Contents

Introduction

This document will give you an overview of how the indexing and searching processes work within Beagle and present the general architecture and design.

Beagle is written in C# and runs on top of the Mono framework. The core of Beagle, the backends and filters are all written in C#. Because Beagle has a client-server design and exposes an XML-based messaging system, external applications may search Beagle's indexes and index additional information using any language they like. At the time of this writing, there are Mono, C, and Python APIs for this.

Beagle essentially provides two services: indexing of the user's data and allowing the user to search that data. We often refer to the data as the user's personal information space. This includes not only files on disk but also emails, viewed web pages, instant messenger conversations, and anything else you can think of. One's personal information space is ever increasing, and Beagle aims to make all of it available at the user's fingertips easily.

In this guide we'll take a look at some of the component parts that make up Beagle, including backends, filters, and indexables. We'll then take a look in depth at the indexing process and the steps data must go through before it's indexed. In future versions, we'll take a look at how exactly queries work.

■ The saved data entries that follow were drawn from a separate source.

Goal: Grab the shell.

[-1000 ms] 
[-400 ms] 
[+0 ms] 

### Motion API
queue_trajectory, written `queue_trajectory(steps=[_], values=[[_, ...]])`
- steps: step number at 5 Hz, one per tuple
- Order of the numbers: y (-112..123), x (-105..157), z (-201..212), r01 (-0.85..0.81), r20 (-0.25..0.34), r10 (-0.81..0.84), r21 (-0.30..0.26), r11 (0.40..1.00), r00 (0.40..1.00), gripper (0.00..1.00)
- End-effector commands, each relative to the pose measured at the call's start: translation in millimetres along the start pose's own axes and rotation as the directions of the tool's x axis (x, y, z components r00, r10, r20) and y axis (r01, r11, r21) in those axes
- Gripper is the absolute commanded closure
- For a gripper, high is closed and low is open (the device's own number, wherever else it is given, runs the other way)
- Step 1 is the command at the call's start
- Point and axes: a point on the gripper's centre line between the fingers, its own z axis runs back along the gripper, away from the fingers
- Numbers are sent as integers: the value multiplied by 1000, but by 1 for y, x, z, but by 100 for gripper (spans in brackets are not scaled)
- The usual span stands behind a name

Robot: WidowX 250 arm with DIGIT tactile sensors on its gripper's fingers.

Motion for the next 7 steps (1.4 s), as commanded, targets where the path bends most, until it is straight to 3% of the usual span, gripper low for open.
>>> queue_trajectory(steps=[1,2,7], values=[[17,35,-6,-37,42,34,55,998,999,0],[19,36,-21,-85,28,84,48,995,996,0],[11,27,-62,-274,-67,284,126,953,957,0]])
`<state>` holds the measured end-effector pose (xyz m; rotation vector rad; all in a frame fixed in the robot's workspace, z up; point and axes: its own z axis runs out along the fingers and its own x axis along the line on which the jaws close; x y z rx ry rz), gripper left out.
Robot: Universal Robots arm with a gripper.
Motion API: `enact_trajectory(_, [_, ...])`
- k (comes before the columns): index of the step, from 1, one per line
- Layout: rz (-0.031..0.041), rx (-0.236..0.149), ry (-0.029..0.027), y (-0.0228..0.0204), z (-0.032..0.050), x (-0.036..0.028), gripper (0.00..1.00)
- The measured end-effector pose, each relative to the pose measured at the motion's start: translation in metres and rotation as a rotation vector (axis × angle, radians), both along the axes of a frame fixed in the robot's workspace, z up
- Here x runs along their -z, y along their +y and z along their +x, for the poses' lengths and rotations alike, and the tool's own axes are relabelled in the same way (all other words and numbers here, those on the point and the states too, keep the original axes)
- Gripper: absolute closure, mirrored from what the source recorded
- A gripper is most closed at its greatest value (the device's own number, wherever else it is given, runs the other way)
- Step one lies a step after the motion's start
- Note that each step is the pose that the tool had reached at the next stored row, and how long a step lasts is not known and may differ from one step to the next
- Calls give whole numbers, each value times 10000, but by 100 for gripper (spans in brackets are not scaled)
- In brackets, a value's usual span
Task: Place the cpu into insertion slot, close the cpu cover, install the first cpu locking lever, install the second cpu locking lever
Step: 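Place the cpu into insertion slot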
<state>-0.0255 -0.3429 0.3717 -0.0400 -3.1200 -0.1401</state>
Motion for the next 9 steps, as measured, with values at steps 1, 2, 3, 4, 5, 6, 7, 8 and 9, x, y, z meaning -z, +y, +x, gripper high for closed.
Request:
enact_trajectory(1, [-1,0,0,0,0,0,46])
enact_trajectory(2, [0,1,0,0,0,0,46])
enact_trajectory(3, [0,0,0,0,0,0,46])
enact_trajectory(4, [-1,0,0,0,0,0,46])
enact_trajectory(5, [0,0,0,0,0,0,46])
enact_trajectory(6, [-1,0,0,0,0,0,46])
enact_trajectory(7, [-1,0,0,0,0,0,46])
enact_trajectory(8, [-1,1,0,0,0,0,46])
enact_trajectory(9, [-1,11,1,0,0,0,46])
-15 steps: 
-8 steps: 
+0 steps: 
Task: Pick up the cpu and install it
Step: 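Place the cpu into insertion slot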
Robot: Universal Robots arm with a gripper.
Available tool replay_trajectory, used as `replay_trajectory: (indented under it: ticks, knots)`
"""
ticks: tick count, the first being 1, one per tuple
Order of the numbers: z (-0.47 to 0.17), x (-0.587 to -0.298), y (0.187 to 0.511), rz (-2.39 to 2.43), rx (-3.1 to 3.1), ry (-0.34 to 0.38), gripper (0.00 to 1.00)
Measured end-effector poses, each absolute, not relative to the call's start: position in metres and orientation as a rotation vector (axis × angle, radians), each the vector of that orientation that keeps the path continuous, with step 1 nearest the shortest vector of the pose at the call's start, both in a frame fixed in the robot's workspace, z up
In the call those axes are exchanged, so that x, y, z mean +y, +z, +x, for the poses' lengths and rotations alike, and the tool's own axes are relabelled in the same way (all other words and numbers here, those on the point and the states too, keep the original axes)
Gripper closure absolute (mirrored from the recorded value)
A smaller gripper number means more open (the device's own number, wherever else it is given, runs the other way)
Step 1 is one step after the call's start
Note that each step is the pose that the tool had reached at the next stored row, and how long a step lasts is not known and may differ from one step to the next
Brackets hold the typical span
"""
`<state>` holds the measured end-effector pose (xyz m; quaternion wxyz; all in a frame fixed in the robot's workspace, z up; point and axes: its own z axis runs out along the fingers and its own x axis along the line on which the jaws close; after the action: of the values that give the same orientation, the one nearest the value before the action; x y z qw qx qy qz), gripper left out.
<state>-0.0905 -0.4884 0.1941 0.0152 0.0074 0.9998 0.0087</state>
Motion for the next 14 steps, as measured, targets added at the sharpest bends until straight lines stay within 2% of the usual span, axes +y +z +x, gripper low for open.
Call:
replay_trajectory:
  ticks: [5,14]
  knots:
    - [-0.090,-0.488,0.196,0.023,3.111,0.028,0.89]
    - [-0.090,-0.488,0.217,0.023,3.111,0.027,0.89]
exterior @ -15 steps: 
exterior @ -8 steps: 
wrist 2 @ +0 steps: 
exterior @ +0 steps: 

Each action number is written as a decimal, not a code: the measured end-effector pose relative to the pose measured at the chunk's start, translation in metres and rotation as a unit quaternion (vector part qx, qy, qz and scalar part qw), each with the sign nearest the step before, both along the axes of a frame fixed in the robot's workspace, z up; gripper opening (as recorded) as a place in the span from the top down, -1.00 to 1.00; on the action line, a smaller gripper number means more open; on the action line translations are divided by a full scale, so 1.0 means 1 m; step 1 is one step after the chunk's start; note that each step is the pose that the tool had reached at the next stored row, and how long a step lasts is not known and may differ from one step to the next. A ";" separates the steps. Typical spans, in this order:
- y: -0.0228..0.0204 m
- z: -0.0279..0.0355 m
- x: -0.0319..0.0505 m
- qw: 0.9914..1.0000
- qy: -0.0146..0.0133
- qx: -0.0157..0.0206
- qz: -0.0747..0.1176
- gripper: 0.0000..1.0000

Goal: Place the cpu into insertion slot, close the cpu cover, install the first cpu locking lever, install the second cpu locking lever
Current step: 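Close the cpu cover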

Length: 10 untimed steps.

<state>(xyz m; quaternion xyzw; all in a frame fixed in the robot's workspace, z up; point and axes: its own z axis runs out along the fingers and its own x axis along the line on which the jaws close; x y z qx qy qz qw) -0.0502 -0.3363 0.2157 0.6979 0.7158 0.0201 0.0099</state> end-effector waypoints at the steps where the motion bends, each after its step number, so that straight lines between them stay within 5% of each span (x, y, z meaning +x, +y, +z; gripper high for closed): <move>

This guide was written by Joe Shaw, with parts taken from existing documents by Daniel Drake and Debjyoti Bera.

Backends

The most important component to Beagle is the backend. At the highest level, the backend connects a data source to the Beagle core. A data source might be the file system in the user's home directory, it might be a mbox file for emails, it could be structured data accessed through library APIs, or it could be stored entirely on a remote computer. The following are some backends shipped in Beagle and their data sources:

  • File system backend - the user's home directory
  • Evolution mail backend - local and IMAP mail from Evolution, stored in ~/.evolution
  • Gaim backend - instant messenger conversations stored in ~/.gaim/logs
  • Evolution data server backend - addressbook contacts and calendar items from Evolution stored in the Evolution data server
  • Google backend - Google web search API

Generally, there are two models for backends: querying backends and indexing backends.

Querying backends

Querying backends implement the low-level backend interfaces and are completely responsible for searching data stores. These backends do not store any data in Beagle's indexes. The Google backend is an example of a querying backend. Since it is not possible to index the whole of Google's content locally like an indexing backend, it is necessary to query Google. These backends are much less common than indexing backends, and we won't go into much detail on them here.

Indexing backends

These backends index information into Beagle's Lucene indexes. The data is usually (but needn't necessary be) local data. Indexing backends usually crawl initially to populate the indexes and set up watches to notice changes as they happen in real-time later. The file system backend, the Evolution mail backend, and the Gaim IM log backend are examples of indexing backends.

Advantages of backends

The backend design is one of Beagle's greatest strengths because it empowers the developer to search and index data in the best way they see fit. Backends are dynamically loaded, which makes it possible for people to easily develop and deploy their own backends outside of the upstream Beagle tree.

Implementing backends

At the lowest level, all backends must implement the IQueryable interface. However, since nearly all backends are indexing backends, they should derive from the LuceneFileQueryable class (for file-based backends) or the LuceneQueryable class (for non-file base backends). These classes implement IQueryable themselves. All the nasty details of searching the low-level indexes are quite fortunately hidden from the programmer. See our Backend Tutorial page for a step-by-step guide to building indexing backends.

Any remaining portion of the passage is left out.